Originally Posted December 5, 2012
I am back from Disneyland with sore feet and a confession -"The Happiest Place on Earth" remains a hot soak in quiet tub reading a good book. I didn't dig Disney.
Sure the kids loved it and seeing it through their eyes was wonderful - for a few hours - then it dawned on me that I was seeing it through their eyes but on MY feet and with MY true loathing of all things, well, fun.
Thank goodness they had their dad with them to spin endlessly in tea cups, wait for hours for the Cars ride and enjoy the seventh go on Goofy’s Sky School as much as he did the first.
I waited on benches while the family spun and swung (for five days) and I had lots of time to think, I came to a conclusion:
The people who love Halloween and dressing up, are the first to put their hands up at Club Med, love to feel nauseous on a roller coaster, don't mind crowds and noise and smells, who get up early for a good spot on the parade route and run for the mosh pit - they are fun. And fun people want kids to do fun things with.
Someone like me, on the other hand, who once gave out cans of tuna on Halloween and never pined for kids to play with ... well, I realized AT Disney that the notion of having to do all this stuff is the real reason I waited so long to have kids. When I finally did get on board with the whole idea of breeding it was with the understanding that their dad would be the fun one. Yes, yes, I love my kids and we laugh, lots, but what I do with them requires little effort, no planning and often has something to do with farting...theirs, mine, the cat's, I don't care.
Here's the real litmus test: Donny brings the kids to Costco with him on purpose so they can enjoy a let's-see-how-many-samples-we-can-eat-and-hats-we-can-try-on adventure outing. And the only way I will go to Costco at all, let alone with the kids, is drunk.

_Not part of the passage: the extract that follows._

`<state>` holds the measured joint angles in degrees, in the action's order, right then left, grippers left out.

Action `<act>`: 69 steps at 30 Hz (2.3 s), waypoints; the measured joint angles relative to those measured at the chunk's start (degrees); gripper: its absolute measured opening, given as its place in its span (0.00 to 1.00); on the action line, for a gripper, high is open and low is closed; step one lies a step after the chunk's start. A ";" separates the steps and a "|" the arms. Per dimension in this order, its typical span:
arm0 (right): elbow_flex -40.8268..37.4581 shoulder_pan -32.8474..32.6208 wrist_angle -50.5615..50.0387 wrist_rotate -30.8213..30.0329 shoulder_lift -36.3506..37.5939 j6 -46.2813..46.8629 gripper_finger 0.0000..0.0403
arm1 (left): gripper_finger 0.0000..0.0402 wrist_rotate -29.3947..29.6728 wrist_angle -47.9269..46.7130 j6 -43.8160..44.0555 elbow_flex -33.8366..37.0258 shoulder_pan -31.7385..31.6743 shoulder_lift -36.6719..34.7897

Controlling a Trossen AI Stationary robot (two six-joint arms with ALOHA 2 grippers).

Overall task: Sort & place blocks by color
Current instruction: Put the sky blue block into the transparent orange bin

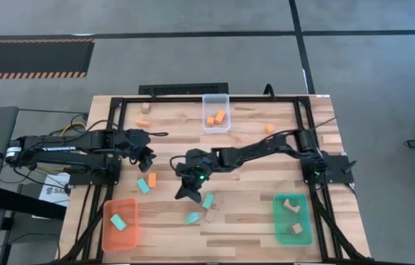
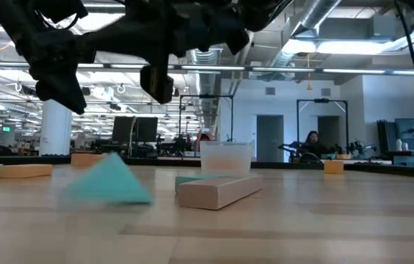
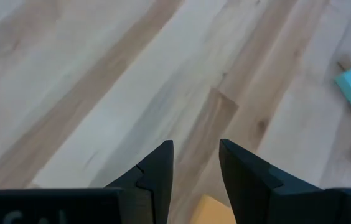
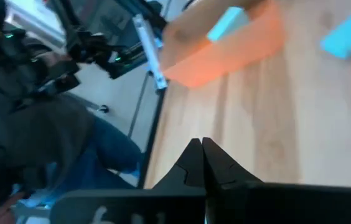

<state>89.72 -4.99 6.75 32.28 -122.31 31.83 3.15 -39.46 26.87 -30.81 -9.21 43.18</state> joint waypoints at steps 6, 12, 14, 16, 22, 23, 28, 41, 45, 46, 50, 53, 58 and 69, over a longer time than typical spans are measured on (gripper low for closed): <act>0.32 -1.43 -2.31 0.97 1.18 -0.16 0.00 | 0.29 -0.70 0.28 -0.01 0.00 0.02 0.01; 0.32 -3.87 -6.59 0.98 2.70 -2.02 0.02 | 0.29 0.38 3.26 -0.02 0.00 0.02 0.02; 0.32 -5.20 -9.19 0.97 2.70 -4.64 0.04 | 0.29 0.44 4.53 -0.02 0.00 0.02 0.00; 0.33 -6.70 -12.45 0.70 2.70 -8.64 0.05 | 0.29 0.53 5.84 -0.08 0.00 0.02 0.02; 0.32 -11.16 -19.15 -4.56 2.70 -26.33 0.15 | 0.29 1.15 7.50 -1.35 0.00 0.02 0.05; 0.32 -11.74 -19.52 -6.19 2.70 -28.52 0.18 | 0.29 1.16 7.50 -1.63 0.00 0.02 0.07; 0.32 -13.96 -19.79 -14.51 2.70 -35.28 0.37 | 0.29 1.19 7.50 -1.99 0.00 0.02 0.07; 0.17 -15.10 -18.17 -28.35 -1.89 -29.79 0.86 | 0.29 0.14 7.14 -2.03 -0.02 0.02 0.09; 0.49 -16.31 -15.64 -37.40 -2.53 -29.20 0.86 | 0.29 0.13 6.67 -2.21 -0.02 0.02 0.09; 0.43 -16.36 -15.59 -37.99 -2.57 -28.72 0.85 | 0.29 0.03 6.67 -2.21 -0.02 0.02 0.09; 0.34 -16.28 -14.37 -37.29 -4.16 -25.11 0.83 | 0.29 -0.43 6.69 -2.23 -0.02 0.02 0.09; 0.30 -16.65 -14.03 -36.92 -6.06 -23.36 0.82 | 0.29 -1.01 6.68 -2.23 -0.04 0.02 0.09; 0.28 -17.62 -12.18 -37.25 -9.10 -22.12 0.82 | 0.29 -1.88 6.28 -2.25 -0.04 0.02 0.09; 0.39 -17.76 -11.86 -41.23 -9.61 -21.13 0.57 | 0.29 -2.92 5.42 -2.27 -0.04 0.04 0.09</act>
<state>90.11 -22.75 -5.11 -8.95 -131.92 10.70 0.23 -34.04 24.60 -30.85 -9.17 43.27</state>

How I ended up thinking I could handle Disney is beyond me.
I did do my best while to feign some level of glee. But the kids know me well enough to know that I was happier trying to find the Starbucks than line up for Tom Sawyer's treehouse so they stuck close to their dad and silently pitied me with sad smiles and small pats on my back.
On Friday, a day of relentless rain, I checked our tickets to see what time we were leaving the next day only to discover we were leaving Sunday, I went into the bathroom and wept.
While my kids did have fun I did notice that they did not want to go on the thrill rides because they were too fast, too noisy, too dark or too scary so it would seem perhaps that they have inherited my no-fun gene which, according to my theory, will mean they don’t froth to have kids, will likely wait till they are 40 like I did and thus I have no hopes of being an able-bodied grandma, which is OK cuz I wouldn’t have been any fun anyway.
Oh, one last thought, those guys walking around the park in chef’s clothes, are they part of a Ratatouille show? Because I didn’t eat any food on the grounds that required any cooking skills.